Why do we do it? Today I loaded a heavy glass table top, and the wrought iron table and two chairs in the back of my Escape, to take to my brother's house tomorrow. I carried it off my deck, down 14 steps, and across the lawn. I knew it was too heavy when I did it
Now tonight I am sitting here after taking all my meds, with my mid-back in spasms. Even the Tens isn't helping. My son is coming in the morning to stay at my place and take care of my dog. Why didn't I wait? What is it that makes us want to be so independent? I guess I'm just too stubborn. I hate to give in and ask for help
BTW, I went to see the movie 2012 last night with my son. It was great. The special effects and cinematography are marvelous. Just remember, it is a movie, not a true story!
I've been on vacation since Wednesday, and have spent it cleaning house, sorting stuff, packing loads of garbage to dumpster. I think it breeds secretly in my closets
Maggie
We all do it.
I think it's partly frustration of not being able to do day-to-day things, but After discussing it with my masseuse, who also does it, it seems that it is just human nature.
If someone says you can't do that, the immediate reaction is to say I will if I want to.
Pacing yourself is very good, but on a good day it seems such a waste.

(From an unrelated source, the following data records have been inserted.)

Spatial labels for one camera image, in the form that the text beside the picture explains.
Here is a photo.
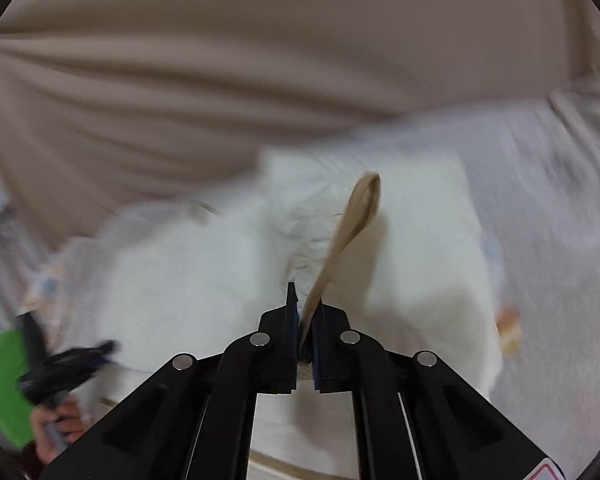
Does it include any green plastic object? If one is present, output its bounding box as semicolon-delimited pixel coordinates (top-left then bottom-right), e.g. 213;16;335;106
0;331;37;450

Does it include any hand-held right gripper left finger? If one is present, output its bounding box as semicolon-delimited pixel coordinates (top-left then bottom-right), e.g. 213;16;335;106
40;282;300;480

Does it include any beige curtain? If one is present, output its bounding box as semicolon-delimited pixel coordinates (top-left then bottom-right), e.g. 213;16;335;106
0;0;600;253

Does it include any person's left hand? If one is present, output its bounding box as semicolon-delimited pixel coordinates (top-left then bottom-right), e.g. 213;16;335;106
31;394;88;465

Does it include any grey floral blanket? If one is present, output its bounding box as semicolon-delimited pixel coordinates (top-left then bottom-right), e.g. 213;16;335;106
0;72;600;480

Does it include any white quilted jacket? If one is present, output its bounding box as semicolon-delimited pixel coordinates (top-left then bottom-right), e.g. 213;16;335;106
62;157;505;480

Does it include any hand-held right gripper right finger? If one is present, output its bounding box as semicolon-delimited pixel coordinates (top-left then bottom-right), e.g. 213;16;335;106
309;305;567;480

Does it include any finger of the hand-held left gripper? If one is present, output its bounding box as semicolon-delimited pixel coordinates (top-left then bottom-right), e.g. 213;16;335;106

Next thing-back into the overdraft of pain.
Maggie,
Hopefully you will only suffer muscle stress! I think the reason we do things like you described, is just like when an older person looses the "authority to drive a car", our necks or backs cause us the loss of "authority" to lift things, jump off moderately high areas, sky dive etc.! It is hard to realize that we just can't do certain things anymore! We are independent by design I think. It's hard to give that up! Take care. I hope again that it isn't going to be too bad of a "punishment" from your body!!!
Brenda
ACDF C5/6 2/08 - C6/7 8/09 - Neuropathy right arm and both legs - Cervical Myelopathy
10-11-11 PCF C4-T2 - C4-C7 Lamies; Surgery #2 Emergent removal large Hematoma!
L2/3/4 & L5/S1 fusions and Laminectomy on hold till neck fused.
For the full "Cliff Notes" please click my name!
"Life can knock us down, but we can choose whether or not to get up!!"
Maggie,
We all did it, the key is not to keep making the same mistake, this is learned behaviour we do try to do our best and more so when in pain, that inner voice mandates that we continue beyond when it would have been reasonable to stop and with some disparity we blame the situation, rather than taking some of that responsibility for ourselves. We have to be driven to survive chronic pain and our ego let alone presentation, sometimes does not let us stop from putting that pain in the bank.
It is not always simple to identify where that imaginary and daily threshold is and replication the same activity on concurrent days may seem feasible and we find to our cost that it is not. At worst we can get into a rhythm of over activity and immobility, this small circle of existence could continue for some time. At times when our flare-ups arrive we have already identified what has caused it and when any reasonable person would have stopped, we continue, the momentum in keeping going past reasonableness brings the pain to an unacceptable level.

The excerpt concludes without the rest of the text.